The tale’s dynamic is found in the tension between the ways in which Jews have worked to become a part of southern society and the efforts they have made to sustain a separate Jewish identity. The exhibition gives equal weight to two levels of interpretation. First there is the historical narrative, organized by chronology and theme. Here we stress the importance of Jews in the public sphere and try to convey the substance of a southern Jewish culture — its physical texture, look, color, pace, smell, and sound. Second, embedded in the historical narrative is a philosophical concern with the power of the past and the role of memory in shaping patterns of everyday life. Visitors are asked to consider: Where do we find history? How do we lay claim to our culture? How do we change or conserve it?

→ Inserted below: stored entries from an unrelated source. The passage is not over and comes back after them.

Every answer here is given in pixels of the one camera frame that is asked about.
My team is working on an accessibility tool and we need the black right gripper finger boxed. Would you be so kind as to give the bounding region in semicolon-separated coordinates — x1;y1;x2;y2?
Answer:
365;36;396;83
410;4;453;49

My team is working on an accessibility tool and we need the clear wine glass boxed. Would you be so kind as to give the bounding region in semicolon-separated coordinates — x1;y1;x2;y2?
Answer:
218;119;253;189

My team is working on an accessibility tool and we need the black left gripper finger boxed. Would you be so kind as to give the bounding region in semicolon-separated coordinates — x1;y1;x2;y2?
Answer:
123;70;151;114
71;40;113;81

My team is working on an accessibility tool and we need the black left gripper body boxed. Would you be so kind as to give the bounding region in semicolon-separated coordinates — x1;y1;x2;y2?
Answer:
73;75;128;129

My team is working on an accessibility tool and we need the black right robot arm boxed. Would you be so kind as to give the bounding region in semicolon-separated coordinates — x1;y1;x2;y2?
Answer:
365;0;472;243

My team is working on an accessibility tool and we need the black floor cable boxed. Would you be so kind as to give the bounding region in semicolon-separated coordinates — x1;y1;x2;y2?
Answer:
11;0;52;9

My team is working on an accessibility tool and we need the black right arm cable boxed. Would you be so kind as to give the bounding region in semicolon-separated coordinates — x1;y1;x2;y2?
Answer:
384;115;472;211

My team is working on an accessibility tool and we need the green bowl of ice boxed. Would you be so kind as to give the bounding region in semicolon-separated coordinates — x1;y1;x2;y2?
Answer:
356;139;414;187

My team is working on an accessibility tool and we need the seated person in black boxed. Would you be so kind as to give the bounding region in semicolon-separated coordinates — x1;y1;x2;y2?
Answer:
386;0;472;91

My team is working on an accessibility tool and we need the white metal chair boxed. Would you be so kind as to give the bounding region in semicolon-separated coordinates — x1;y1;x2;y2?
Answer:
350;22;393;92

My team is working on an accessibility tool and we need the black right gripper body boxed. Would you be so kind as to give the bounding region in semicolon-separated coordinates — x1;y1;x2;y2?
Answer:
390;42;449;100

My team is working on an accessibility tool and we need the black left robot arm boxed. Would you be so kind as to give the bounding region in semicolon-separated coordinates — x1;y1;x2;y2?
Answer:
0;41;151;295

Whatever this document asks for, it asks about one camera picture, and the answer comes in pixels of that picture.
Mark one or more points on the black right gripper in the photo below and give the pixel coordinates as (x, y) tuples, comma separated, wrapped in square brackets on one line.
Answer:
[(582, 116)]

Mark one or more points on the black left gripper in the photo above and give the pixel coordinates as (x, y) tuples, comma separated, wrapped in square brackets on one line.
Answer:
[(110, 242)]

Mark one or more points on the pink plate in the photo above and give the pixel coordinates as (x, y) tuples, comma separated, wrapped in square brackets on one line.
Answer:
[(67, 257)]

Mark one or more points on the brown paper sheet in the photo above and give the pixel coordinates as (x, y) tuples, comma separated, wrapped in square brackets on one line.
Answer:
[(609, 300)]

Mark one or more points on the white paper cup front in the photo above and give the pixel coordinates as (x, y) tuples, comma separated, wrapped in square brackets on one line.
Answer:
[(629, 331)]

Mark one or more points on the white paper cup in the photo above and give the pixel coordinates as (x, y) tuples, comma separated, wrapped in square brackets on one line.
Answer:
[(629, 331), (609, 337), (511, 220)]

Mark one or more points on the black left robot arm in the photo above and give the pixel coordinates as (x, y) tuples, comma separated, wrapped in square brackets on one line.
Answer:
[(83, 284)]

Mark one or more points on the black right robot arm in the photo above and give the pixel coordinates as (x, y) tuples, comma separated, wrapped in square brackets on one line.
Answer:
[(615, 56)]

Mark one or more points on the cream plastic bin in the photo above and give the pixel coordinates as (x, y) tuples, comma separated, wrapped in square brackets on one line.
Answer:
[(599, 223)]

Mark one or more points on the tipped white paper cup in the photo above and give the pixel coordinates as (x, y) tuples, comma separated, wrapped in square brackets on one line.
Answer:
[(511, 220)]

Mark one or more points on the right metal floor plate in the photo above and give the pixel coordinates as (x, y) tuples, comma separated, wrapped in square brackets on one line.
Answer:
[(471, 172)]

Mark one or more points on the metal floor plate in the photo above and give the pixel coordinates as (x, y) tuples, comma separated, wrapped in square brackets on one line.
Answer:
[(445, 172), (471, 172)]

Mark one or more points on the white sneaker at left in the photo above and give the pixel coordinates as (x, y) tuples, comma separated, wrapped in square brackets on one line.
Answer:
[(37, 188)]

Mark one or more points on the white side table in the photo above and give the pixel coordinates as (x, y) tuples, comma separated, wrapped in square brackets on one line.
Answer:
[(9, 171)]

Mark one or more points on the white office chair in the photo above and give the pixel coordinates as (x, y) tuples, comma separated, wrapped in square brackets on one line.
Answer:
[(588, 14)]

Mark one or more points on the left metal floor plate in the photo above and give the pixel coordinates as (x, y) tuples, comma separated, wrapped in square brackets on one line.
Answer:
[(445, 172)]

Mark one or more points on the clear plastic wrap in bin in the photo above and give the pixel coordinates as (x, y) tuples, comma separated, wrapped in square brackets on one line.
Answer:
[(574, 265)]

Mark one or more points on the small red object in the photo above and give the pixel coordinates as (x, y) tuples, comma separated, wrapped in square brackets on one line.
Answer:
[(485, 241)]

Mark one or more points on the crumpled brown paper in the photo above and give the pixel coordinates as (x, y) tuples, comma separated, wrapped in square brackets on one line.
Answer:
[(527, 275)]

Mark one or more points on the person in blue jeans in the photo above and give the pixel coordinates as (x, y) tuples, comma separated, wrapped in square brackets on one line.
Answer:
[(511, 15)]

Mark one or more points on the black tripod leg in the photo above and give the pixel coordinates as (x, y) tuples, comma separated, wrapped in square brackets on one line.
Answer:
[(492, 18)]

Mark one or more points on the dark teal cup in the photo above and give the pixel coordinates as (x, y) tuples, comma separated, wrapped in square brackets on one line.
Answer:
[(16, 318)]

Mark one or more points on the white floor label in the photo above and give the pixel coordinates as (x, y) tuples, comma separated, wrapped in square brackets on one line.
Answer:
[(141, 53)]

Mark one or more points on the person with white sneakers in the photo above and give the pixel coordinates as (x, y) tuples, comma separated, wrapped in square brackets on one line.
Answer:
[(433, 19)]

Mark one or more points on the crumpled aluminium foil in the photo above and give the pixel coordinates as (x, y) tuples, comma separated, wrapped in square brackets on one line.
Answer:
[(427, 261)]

In its inquiry into the nature of memory and identity, A Portion of the Peoplecomes alive for audiences both Jewish and non-Jewish, southern and non-southern. The show addresses the implications of the Carolina Jewish experience for people of different ethnic and religious backgrounds who made a place for themselves in a pluralistic society. By analyzing the relationships among setting, dominant local culture, and economic change, we look at how tradition adapts to new conditions. Does successful adaptation mean assimilation? Ethnic separation? A new identity? The exhibit invites visitors to consider how they know who they are — what stories, objects, places, and experiences are integral to their own identities. In doing so A Portion of the People nurtures self-awareness, the first step toward embracing the “other.”